Con questo studio pilota, volto a rilevare il livello di engagement dei Caregiver, mediante la Caregiving Engagement Model Scale (CHE-S®) (6), di persone affette da patologie croniche e/o fragili, si è verificata la relazione tra livelli di engagement e altre variabili quali: caratteristiche socio-demografiche del Caregiver (sesso, età, occupazione), durata e frequenza della presa in carico (da quanto tempo è un Caregiver, per quante ore a settimana, giorni lavorativi persi nell’ultimo mese…), dati familiari (tipologia di relazione con l’assistito, composizione del nucleo familiare, presenza di aiuti familiari…), caratteristiche socio-demografiche della persona assistita (sesso, età), caratteristiche cliniche della persona assistita (patologia, ricadute, ricoveri…), livello di engagement (se rilevabile) della persona assistita e tipologia di presa in carico da parte dei servizi sanitari di ASUGI.
In futuro, i risultati di questa ricerca ci consentiranno di ipotizzare nuove prassi di lavoro per supportare coloro i quali si assumono la responsabilità e l’onere di assistere un familiare malato, fragile e disabile.
Conclusioni
In una visione di “Patient-Centered Care” (7), l’engagement delle persone nelle scelte terapeutiche e nella gestione dei trattamenti appare oggi sempre più cruciale ed è riconosciuto come un elemento irrinunciabile per garantire l’efficacia del processo di cura e la sua sostenibilità (8-10).

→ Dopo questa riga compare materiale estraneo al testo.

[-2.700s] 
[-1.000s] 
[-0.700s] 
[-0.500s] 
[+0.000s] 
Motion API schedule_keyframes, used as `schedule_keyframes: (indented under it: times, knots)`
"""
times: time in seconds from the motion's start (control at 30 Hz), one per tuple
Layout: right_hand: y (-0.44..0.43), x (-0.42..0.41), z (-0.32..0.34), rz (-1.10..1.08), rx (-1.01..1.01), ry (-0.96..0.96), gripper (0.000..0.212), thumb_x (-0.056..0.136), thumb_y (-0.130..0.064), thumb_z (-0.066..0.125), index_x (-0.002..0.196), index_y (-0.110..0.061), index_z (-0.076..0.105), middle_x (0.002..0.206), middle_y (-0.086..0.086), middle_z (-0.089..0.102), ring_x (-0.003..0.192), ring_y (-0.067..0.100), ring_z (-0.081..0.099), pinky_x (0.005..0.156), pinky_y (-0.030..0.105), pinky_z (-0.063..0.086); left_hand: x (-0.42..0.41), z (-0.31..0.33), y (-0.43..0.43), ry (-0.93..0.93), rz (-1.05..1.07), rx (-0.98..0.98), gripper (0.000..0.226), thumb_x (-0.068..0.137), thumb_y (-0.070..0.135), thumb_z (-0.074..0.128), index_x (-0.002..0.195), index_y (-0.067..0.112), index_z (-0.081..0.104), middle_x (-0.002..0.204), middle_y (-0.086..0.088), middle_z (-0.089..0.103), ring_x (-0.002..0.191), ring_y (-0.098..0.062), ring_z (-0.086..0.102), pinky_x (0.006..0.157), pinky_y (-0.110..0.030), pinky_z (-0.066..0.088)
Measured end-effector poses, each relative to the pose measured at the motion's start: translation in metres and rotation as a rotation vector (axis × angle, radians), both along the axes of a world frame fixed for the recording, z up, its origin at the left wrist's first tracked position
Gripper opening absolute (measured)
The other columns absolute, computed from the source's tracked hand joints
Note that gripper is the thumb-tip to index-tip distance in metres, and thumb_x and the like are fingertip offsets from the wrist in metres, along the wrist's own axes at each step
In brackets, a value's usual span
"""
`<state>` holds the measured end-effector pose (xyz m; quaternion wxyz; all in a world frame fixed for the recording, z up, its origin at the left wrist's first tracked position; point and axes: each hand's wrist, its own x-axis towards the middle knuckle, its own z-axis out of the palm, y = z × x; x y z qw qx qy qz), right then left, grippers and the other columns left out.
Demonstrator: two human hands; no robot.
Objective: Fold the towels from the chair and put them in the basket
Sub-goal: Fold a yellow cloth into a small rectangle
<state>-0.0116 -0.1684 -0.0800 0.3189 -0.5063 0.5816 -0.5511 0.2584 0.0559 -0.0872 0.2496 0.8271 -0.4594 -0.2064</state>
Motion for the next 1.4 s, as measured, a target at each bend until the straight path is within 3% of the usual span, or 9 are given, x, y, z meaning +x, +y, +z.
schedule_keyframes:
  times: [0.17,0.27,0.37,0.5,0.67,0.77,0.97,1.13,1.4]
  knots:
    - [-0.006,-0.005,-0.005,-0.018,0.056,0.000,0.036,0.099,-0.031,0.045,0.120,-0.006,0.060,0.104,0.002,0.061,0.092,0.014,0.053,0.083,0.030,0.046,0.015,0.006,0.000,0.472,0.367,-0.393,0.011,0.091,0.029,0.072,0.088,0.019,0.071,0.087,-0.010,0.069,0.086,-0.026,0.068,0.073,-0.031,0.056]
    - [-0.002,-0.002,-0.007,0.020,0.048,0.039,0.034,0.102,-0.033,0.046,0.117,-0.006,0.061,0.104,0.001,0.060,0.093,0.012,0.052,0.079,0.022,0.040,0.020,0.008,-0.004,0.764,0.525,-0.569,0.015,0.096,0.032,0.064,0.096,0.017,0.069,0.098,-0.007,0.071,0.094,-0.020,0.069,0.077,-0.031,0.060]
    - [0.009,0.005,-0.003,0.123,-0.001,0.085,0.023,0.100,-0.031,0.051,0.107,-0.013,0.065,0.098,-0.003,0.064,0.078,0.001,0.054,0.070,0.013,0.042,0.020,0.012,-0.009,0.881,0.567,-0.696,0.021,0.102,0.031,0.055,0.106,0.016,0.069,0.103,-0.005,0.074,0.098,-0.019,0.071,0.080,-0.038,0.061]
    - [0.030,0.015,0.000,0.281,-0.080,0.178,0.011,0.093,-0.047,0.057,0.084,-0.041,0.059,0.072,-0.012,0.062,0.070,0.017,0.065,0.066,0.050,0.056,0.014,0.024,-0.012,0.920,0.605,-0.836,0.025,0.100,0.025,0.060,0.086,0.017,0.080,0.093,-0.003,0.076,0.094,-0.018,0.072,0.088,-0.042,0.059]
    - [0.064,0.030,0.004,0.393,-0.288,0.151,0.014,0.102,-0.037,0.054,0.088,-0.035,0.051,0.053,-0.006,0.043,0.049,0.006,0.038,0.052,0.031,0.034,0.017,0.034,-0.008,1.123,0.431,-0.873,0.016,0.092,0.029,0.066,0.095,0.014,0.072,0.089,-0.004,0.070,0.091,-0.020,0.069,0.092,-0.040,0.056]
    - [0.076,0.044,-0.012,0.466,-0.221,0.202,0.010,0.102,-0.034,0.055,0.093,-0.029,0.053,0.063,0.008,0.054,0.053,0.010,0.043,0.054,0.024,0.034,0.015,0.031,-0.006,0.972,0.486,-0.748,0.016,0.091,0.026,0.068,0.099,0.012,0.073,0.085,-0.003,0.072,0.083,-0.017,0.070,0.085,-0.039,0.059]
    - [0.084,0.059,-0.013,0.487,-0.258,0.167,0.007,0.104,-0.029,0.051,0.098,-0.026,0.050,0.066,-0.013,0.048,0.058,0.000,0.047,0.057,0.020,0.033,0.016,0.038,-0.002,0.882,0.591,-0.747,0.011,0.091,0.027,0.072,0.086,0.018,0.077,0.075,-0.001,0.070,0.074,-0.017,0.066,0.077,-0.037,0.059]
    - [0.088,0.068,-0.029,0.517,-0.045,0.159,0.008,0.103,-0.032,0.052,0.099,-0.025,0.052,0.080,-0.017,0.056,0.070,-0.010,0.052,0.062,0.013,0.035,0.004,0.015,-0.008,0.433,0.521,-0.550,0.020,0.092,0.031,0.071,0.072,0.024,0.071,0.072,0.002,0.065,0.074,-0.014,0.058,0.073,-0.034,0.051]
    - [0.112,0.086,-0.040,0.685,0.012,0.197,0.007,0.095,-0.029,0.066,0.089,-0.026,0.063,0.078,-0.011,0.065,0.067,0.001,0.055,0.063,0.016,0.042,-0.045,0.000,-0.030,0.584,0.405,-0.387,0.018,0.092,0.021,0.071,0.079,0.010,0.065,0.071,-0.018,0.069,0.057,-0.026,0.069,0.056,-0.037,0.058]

Secondo Bardes (11), la “Patient-Centered Care” è, prima di tutto, una metafora che sostituisce un’altra metafora. Alla visione tolemaica in cui tutto ruota intorno agli operatori sanitari, si contrappone una galassia copernicana in cui tutto ruota intorno al paziente (12). Il difetto nella metafora è che non esistono centri, ma che pazienti e operatori sanitari coesistono, strettamente interconnessi, in una relazione terapeutica, sociale ed economica. Una relazione alla pari in cui ciascuno porta diverse conoscenze, esigenze e preoccupazioni. La metafora che definisce meglio questa relazione è quella di stelle binarie orbitanti in un comune centro di gravità. Condividendo il pensiero di Bardes, sosteniamo la necessità di utilizzare esclusivamente il termine engagement, abbandonando definitivamente la specifica di “Patient” (13) (motivo per cui il termine è sempre stato indicato tra virgolette in questo contributo), per sottolineare la natura relazionale e sistemica che mette in gioco (su un piano fattuale e simbolico, per la natura stessa del concetto) diversi attori e diversi contesti di vita, di assistenza e di cura (12).
È difficile pensare che operatori “disengaged” possano promuovere il coinvolgimento attivo dei malati e dei loro Caregiver; per questo motivo, i percorsi di cambiamento devono sempre considerare più focus, senza dimenticare di sostenere e valorizzare il ruolo dei Caregiver formali.
Disclosures
Conflict of interest: The authors declare no conflict of interest.
Financial support: This research received no specific grant from any funding agency in the public, commercial, or not-for-profit sectors.